→ **Work request**: Extract all lines from the data beneath that include the word "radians".

→ **Data for review**:
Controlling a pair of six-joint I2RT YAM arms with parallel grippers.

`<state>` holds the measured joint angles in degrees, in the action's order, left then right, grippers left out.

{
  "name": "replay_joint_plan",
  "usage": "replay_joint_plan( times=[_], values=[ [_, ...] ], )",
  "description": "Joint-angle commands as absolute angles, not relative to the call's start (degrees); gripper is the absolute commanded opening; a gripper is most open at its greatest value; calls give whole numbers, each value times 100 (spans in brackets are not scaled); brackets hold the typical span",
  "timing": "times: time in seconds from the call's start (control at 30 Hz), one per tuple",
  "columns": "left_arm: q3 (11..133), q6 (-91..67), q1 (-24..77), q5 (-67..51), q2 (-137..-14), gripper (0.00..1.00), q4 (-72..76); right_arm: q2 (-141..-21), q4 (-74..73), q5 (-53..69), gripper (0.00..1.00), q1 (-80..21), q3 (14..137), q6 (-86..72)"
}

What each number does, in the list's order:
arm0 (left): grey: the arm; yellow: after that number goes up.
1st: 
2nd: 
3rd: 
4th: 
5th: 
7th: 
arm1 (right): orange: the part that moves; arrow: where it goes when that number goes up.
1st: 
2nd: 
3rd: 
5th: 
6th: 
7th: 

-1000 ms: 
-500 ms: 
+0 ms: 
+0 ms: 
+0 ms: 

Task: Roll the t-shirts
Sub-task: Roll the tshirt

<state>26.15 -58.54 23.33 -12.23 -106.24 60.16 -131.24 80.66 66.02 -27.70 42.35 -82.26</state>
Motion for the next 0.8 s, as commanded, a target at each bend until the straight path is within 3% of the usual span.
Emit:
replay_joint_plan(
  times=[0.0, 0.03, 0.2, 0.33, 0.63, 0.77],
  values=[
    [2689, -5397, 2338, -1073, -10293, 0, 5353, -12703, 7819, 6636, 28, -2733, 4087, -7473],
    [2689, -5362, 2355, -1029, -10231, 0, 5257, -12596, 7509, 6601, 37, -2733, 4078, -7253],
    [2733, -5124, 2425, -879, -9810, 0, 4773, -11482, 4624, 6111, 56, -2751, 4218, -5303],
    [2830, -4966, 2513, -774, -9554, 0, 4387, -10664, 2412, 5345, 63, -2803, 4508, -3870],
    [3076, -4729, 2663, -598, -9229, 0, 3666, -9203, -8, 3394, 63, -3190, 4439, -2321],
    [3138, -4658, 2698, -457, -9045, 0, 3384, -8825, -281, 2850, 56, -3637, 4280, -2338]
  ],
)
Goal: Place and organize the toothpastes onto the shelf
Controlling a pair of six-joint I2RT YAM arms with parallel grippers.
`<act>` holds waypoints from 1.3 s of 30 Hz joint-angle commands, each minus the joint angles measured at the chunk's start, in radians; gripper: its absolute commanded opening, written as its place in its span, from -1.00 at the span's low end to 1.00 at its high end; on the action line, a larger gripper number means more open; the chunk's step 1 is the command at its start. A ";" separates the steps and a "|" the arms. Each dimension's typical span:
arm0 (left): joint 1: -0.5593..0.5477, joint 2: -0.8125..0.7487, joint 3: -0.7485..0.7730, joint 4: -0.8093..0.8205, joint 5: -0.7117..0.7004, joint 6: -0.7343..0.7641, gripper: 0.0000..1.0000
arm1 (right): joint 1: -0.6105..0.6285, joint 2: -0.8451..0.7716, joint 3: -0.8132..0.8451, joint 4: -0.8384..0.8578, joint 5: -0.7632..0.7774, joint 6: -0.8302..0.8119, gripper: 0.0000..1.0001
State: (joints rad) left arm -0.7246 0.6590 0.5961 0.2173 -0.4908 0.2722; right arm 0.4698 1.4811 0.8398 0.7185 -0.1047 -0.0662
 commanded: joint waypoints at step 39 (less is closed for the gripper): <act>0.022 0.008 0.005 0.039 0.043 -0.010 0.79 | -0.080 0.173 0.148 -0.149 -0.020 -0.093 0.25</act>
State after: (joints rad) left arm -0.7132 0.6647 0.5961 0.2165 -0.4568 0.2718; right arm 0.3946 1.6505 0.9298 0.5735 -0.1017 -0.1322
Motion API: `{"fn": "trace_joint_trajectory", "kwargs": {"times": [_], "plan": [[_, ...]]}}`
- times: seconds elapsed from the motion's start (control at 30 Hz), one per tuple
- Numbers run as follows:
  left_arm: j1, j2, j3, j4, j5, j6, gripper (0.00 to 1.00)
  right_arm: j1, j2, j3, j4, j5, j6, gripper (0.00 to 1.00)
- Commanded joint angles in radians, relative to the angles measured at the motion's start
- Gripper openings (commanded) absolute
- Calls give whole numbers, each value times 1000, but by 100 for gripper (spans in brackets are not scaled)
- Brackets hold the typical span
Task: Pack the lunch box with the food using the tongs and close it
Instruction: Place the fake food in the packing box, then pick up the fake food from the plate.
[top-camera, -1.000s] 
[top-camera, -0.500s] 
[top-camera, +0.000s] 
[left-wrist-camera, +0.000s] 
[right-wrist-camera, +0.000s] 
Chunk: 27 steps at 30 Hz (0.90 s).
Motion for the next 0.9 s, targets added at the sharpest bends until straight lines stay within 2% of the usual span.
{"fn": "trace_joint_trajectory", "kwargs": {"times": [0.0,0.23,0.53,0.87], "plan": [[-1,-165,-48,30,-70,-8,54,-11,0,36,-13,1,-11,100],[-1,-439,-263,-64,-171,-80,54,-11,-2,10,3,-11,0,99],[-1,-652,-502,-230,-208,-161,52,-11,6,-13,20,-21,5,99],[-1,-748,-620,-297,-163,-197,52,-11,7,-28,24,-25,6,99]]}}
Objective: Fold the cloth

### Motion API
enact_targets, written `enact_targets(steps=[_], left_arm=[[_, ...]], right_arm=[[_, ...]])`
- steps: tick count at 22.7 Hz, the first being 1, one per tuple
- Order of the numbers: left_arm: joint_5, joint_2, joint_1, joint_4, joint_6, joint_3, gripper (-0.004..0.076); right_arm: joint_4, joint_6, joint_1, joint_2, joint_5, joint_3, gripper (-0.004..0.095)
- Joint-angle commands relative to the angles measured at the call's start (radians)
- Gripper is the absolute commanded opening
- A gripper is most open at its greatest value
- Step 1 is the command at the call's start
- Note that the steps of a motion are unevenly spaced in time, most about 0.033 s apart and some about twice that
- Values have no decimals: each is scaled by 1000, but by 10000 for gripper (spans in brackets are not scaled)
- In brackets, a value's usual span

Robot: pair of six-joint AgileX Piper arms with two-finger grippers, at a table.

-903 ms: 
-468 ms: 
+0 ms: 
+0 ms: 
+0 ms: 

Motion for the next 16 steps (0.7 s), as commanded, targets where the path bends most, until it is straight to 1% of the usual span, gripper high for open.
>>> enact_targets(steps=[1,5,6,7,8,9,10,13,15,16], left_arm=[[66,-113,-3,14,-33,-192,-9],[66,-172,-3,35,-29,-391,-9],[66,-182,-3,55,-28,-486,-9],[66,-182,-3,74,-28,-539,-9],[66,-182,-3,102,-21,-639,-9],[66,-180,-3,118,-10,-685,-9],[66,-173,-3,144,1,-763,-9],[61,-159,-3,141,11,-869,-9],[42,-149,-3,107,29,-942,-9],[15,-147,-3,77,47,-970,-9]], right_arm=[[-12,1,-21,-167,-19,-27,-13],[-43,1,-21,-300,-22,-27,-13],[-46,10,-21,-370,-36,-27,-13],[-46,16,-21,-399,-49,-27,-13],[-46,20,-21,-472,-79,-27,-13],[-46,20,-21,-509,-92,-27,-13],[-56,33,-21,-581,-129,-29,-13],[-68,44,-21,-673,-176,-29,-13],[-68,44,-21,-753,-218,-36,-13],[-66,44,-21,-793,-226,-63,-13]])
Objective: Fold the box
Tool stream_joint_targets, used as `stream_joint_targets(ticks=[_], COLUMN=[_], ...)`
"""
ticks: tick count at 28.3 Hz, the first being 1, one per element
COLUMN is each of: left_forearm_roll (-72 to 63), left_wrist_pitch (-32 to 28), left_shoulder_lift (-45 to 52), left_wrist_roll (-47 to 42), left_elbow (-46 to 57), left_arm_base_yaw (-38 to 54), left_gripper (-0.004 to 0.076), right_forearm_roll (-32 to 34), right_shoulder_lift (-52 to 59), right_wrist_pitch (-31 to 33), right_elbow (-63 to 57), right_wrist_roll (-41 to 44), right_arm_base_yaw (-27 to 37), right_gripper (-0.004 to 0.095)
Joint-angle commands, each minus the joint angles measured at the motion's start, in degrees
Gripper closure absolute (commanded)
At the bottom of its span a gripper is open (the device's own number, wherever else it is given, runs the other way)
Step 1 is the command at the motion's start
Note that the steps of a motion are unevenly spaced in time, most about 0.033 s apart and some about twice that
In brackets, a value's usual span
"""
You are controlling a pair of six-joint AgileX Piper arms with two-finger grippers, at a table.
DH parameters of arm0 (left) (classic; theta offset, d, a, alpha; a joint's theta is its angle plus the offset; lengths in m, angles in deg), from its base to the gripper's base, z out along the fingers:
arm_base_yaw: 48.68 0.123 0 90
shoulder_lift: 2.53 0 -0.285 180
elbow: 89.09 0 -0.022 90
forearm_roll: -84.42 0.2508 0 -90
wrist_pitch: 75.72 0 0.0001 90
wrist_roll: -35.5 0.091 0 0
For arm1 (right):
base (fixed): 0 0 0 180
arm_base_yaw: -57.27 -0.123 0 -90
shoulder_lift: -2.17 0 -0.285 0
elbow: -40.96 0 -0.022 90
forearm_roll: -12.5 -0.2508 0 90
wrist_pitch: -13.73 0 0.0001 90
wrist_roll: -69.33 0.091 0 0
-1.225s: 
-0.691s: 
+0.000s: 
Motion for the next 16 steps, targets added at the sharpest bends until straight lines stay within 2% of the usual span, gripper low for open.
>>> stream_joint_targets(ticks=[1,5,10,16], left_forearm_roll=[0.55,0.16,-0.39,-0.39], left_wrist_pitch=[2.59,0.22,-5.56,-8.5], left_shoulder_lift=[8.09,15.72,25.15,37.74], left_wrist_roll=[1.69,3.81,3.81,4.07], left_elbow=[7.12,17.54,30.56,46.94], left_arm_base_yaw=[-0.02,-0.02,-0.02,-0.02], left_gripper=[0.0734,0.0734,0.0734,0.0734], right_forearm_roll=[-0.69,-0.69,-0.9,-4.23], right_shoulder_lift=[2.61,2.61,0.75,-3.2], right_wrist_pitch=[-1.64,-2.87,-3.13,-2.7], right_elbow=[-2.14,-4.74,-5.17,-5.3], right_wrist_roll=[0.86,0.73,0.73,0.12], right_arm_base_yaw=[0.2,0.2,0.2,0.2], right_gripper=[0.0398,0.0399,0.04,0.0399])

→ **Result of the exercise**:
`<act>` holds waypoints from 1.3 s of 30 Hz joint-angle commands, each minus the joint angles measured at the chunk's start, in radians; gripper: its absolute commanded opening, written as its place in its span, from -1.00 at the span's low end to 1.00 at its high end; on the action line, a larger gripper number means more open; the chunk's step 1 is the command at its start. A ";" separates the steps and a "|" the arms. Each dimension's typical span:
- Commanded joint angles in radians, relative to the angles measured at the motion's start
- Joint-angle commands relative to the angles measured at the call's start (radians)

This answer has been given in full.